In 1991, Bove and her husband Ed Waterstreet founded Deaf West Theatre in Los Angeles, the first theater company run by deaf actors. While working with DWT, she starred in George Bernard Shaw's Saint Joan, based on Joan of Arc. The company performs plays in sign language and adjusts dialog accordingly. Signed dialog is interpreted into spoken language in order to bridge the gap between the deaf and hearing communities.

She appeared in several roles in the national tour of the Deaf West production of Big River in 2005.

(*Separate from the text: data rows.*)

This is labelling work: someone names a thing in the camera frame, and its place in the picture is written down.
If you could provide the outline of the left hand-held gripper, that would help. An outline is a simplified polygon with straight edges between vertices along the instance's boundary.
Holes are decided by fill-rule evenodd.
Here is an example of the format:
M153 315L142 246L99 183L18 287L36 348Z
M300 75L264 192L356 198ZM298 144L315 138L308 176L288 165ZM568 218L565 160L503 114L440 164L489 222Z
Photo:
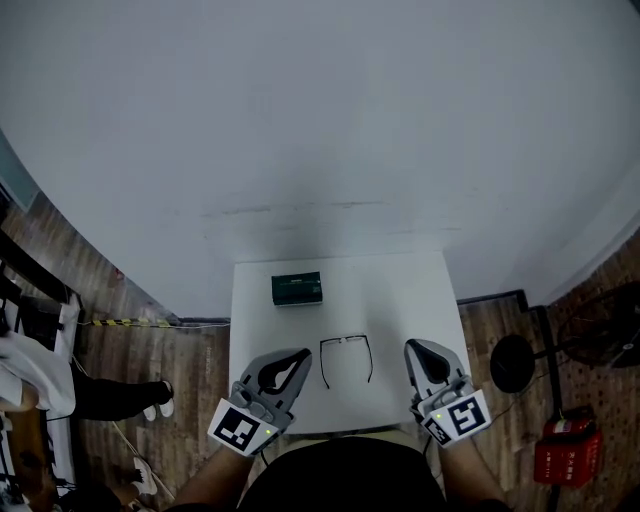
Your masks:
M242 383L234 382L229 398L219 401L207 434L243 457L258 455L295 421L289 410L311 366L307 348L255 358L243 372Z

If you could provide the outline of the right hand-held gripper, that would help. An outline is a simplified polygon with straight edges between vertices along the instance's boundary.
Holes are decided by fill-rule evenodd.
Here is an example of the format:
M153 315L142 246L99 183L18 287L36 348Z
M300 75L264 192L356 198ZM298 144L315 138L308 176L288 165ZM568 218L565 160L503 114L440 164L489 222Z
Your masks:
M412 403L411 412L441 448L491 425L483 391L473 386L453 350L433 341L410 339L405 343L404 358L410 383L424 398ZM432 386L445 387L432 395Z

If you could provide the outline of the black eyeglasses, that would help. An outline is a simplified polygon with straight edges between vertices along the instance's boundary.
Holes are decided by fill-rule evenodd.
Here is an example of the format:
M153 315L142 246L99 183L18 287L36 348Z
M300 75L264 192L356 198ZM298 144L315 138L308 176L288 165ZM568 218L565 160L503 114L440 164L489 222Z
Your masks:
M369 383L373 356L368 337L355 334L321 340L320 372L328 390Z

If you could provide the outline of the person's right forearm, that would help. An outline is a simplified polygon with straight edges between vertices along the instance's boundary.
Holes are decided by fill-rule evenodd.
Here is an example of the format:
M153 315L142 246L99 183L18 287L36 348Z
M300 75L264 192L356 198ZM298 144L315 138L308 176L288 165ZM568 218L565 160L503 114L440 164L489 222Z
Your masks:
M506 501L502 487L472 438L440 448L439 460L446 499L450 505L469 509L487 500Z

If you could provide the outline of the person's left forearm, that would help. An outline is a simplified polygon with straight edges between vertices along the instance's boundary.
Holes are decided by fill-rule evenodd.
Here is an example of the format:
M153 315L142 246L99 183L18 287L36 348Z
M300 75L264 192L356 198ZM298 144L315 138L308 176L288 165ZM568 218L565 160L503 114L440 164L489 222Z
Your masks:
M203 505L220 512L235 510L254 463L221 446L176 494L172 507Z

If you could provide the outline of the black standing fan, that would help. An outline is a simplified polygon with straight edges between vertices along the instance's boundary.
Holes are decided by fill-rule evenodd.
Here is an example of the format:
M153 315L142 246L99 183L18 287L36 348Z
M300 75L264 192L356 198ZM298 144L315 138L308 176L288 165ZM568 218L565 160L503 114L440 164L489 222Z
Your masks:
M533 378L536 362L564 353L592 367L640 365L640 282L606 291L581 305L558 330L551 347L535 352L519 335L502 338L490 358L494 384L505 393L523 391Z

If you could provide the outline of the person's khaki trousers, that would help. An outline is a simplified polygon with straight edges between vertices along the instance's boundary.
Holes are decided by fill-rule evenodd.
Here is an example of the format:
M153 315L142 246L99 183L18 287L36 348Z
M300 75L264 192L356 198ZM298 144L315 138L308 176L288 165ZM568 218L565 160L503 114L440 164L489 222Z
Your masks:
M288 438L293 441L328 441L346 437L369 437L390 442L409 443L416 440L415 436L401 430L397 425L373 429L356 429L325 433L288 434Z

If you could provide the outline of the white table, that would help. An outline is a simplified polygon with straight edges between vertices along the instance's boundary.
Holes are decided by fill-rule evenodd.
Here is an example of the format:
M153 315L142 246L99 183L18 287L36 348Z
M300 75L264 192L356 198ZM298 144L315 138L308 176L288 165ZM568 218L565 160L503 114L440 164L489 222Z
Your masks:
M483 295L465 299L459 299L456 301L456 304L459 307L476 304L480 302L487 301L495 301L502 299L514 298L518 304L519 310L521 312L525 312L529 309L528 300L526 297L526 293L523 289L511 290L498 294L490 294ZM206 317L176 317L172 318L172 323L178 327L186 327L190 328L217 328L217 327L227 327L231 323L231 319L229 317L219 317L219 318L206 318Z

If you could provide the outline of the dark green box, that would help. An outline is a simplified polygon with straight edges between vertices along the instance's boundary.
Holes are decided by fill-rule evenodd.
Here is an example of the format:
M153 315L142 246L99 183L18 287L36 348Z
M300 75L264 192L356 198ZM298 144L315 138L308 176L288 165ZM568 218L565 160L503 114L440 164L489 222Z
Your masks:
M271 293L277 307L321 304L321 275L319 272L309 272L272 276Z

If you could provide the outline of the person's black shirt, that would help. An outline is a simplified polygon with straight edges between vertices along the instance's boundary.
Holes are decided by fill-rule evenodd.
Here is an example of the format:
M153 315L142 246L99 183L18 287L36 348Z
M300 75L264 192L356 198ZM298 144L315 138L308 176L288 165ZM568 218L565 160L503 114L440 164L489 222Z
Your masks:
M185 505L166 512L220 512ZM405 445L346 437L299 447L247 480L229 512L511 512L487 500L466 509L447 502L442 471L432 475L426 457Z

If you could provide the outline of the red fire extinguisher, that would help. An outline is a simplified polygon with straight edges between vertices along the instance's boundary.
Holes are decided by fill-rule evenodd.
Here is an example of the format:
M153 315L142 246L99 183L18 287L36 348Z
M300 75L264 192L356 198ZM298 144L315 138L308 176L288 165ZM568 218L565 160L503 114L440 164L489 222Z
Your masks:
M591 406L581 406L567 410L557 419L549 420L543 428L543 436L579 436L589 431L595 424L595 413Z

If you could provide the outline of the yellow black striped tape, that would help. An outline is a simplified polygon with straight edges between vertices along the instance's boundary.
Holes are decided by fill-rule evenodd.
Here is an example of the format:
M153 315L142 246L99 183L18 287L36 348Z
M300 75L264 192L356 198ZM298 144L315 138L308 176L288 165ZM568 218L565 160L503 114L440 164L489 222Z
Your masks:
M152 321L148 318L123 318L123 319L94 319L86 322L88 326L96 326L96 327L141 327L141 328L172 328L172 325L164 320L157 319L156 321Z

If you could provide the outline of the red fire extinguisher box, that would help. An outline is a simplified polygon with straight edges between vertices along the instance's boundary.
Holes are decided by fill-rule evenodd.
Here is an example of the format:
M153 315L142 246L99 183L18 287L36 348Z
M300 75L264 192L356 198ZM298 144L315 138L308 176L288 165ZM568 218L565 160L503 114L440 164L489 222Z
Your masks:
M535 446L533 479L537 483L580 488L599 471L602 432L551 437Z

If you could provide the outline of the brown wooden board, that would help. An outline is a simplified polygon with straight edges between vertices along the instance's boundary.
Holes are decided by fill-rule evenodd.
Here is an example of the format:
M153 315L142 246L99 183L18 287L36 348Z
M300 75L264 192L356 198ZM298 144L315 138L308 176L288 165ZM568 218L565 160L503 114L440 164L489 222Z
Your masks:
M8 444L18 485L26 498L35 498L44 488L43 476L49 467L42 413L36 409L10 412L6 418L12 426Z

Bove was also involved in a number of other projects in the Deaf community, several related to children. She had a brief role in The Land Before Time IV: when the dinosaur characters would speak, Bove would appear in a picture-in-picture box in the lower corner of the screen signing the dialog. She has also made many videos in American Sign Language such as Sign Me a Story and has starred in several productions of the play Children of a Lesser God.

===Interpreting===
In 2004, Bove obtained credentials as a Certified Deaf Interpreter from the Registry of Interpreters for the Deaf. Since then she has worked in that role in a variety of settings, including legal settings and White House briefings.

== Personal life ==
In 1970, Bove married Ed Waterstreet, whom she met when they both worked at the National Theatre of the Deaf.

==Filmography==

| Year | Film | Role | Notes |
| 1971 | Sesame Street | Linda | TV series, 1971–2002 |
| 1973 | Search for Tomorrow | Melissa Hayley Weldon | TV series, unknown episodes |
| 1978 | Christmas Eve on Sesame Street | Linda | TV movie |
| 1979 | A Walking Tour of Sesame Street | TV movie |
| 1980 | Happy Days | Allison | TV series, one episode "Allison" |
| 1983 | Don't Eat the Pictures | Linda | TV movie |
| 1985 | Sesame Street Presents: Follow That Bird | Movie |
| 1986 | Children of a Lesser God | Marian Loesser | Movie |
| 1987 | Sign me a Story | Herself, Various Characters | Educational video featuring signed versions of fairy tales |
| 1989 | Sesame Street: 20 and Still Counting | Herself | TV special |
| 1996 | Somebody to Love | Computer | Voice only/Sign |
| 2005 | Friends to the Rescue | a fictional version of herself | Direct to video |
| 2010 | Weeds | Child Protective Services Officer | 3 episodes |
| 2019 | Sesame Street's 50th Anniversary Celebration | Linda | TV special |

==Publications==
In 1980, Sesame Street and the National Theatre of the Deaf collaborated on publishing a book, Sign Language Fun With Linda Bove

== Recognition ==
- Bove received an award in 1974 from AMITA, an Italian-American women's organization, in recognition for her work on television.
- 1991 - received an honorary degree from Gallaudet University
- 1992 - Bernard Bragg Artistic Achievement Award
- July 3, 2012 Bove was presented with the Media Advocacy Award in recognition of her "success in advancing the civil, human and linguistic rights of the American deaf and hard of hearing community through use of the media and social networking".